Art loving students may also have a passion for computer coding

Students with a passion for art might be surprised to find they may also love computer coding, says the principal of a girls school that started coding classes last year.

Students Laura Kucharska and Lyndsey Hennessy taking part in the coding class with teacher Claire Power. Picture: Sean Byrne

Under Department of Education plans, computer science is be offered as a Leaving Cert subject to fifth-year students from September next year. This follows rising demand from the IT industry and fears about skills shortages.

Presentation Girls Secondary School in Waterford began offering coding classes to transition-year students last year and at least a third of the students fell in love with the subject. Class projects included building a Star Wars Episode VII: The Force Awakens galaxy using computer code. Principal Adrian Gibbs believes students should have the opportunity to try coding, as many will be surprised at how much they enjoy it.

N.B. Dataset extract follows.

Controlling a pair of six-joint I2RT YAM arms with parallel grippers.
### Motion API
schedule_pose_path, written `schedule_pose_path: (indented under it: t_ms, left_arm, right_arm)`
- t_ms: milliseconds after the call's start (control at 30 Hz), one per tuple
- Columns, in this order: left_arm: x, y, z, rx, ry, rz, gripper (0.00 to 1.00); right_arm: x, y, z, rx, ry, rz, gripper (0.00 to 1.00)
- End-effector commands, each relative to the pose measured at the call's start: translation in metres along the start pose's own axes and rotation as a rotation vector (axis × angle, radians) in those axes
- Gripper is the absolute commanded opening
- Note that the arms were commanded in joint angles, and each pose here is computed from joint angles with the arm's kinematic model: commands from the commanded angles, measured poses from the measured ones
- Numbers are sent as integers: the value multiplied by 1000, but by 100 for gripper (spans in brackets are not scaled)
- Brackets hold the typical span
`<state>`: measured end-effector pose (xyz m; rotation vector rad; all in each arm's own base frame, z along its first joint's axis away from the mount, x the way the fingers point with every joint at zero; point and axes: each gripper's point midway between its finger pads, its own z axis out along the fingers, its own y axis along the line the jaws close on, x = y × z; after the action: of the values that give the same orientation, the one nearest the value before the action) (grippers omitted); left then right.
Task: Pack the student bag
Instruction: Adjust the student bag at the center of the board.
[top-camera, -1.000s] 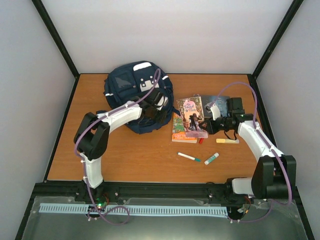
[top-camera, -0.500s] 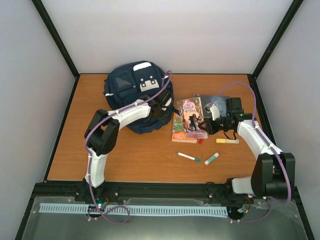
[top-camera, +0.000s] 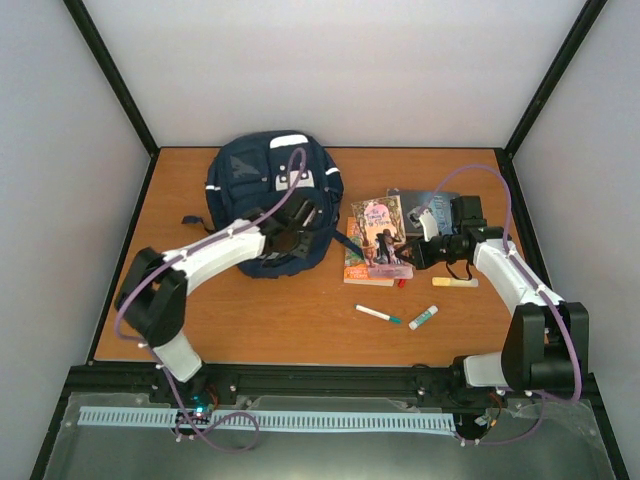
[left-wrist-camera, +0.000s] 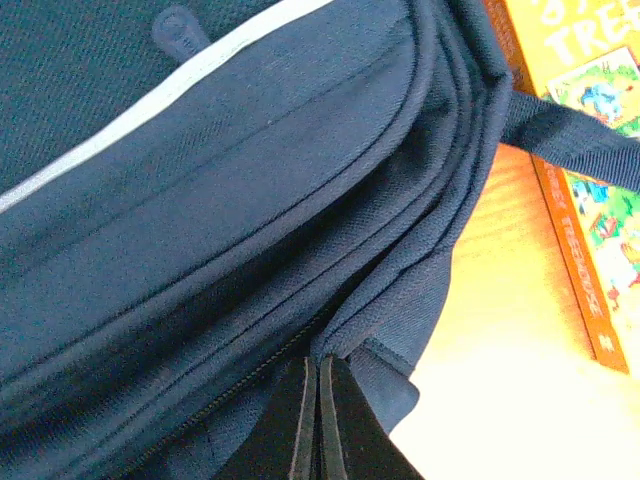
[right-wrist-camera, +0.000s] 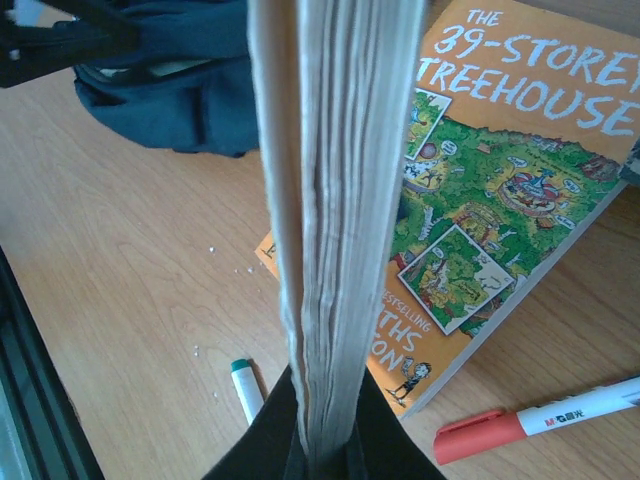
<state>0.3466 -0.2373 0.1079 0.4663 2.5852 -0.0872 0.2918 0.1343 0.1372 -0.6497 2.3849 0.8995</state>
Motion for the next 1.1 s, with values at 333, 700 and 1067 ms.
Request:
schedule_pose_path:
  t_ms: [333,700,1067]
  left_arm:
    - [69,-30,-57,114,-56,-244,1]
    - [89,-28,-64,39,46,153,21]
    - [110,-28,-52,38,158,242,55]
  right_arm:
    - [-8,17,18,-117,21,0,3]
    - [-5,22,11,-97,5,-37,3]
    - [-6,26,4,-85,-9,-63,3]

“Yes, some of the students who turned out to be talented would have an aptitude for maths, but there were also students who would have more of an aptitude for art who really took to it. Coding is so visual. Nowadays, it isn’t about numbers and letters,” said Mr Gibbs.

His interest in introducing the subject was sparked by an outreach evening at Waterford Institute of Technology in 2015, when maths and computer science lecturers revealed that just one in 10 students on computing courses were female.

The class at Presentation School is taught by Claire Power, a maths and business teacher who has a background in web design. She is passing on her skillset to other teachers, who expressed an interest.

Ms Power has received support from Waterford Institute of Technology lecturers, who are interested in establishing a course on coding for teachers.

“Despite the fact that computer science is being introduced as a Leaving Cert exam subject next year, such a training course doesn’t exist for teachers. To be honest, I don’t think a 2018 start is realistic as we need to build the skillset in teachers. How can we upskill teachers that quickly?” said Mr Gibbs.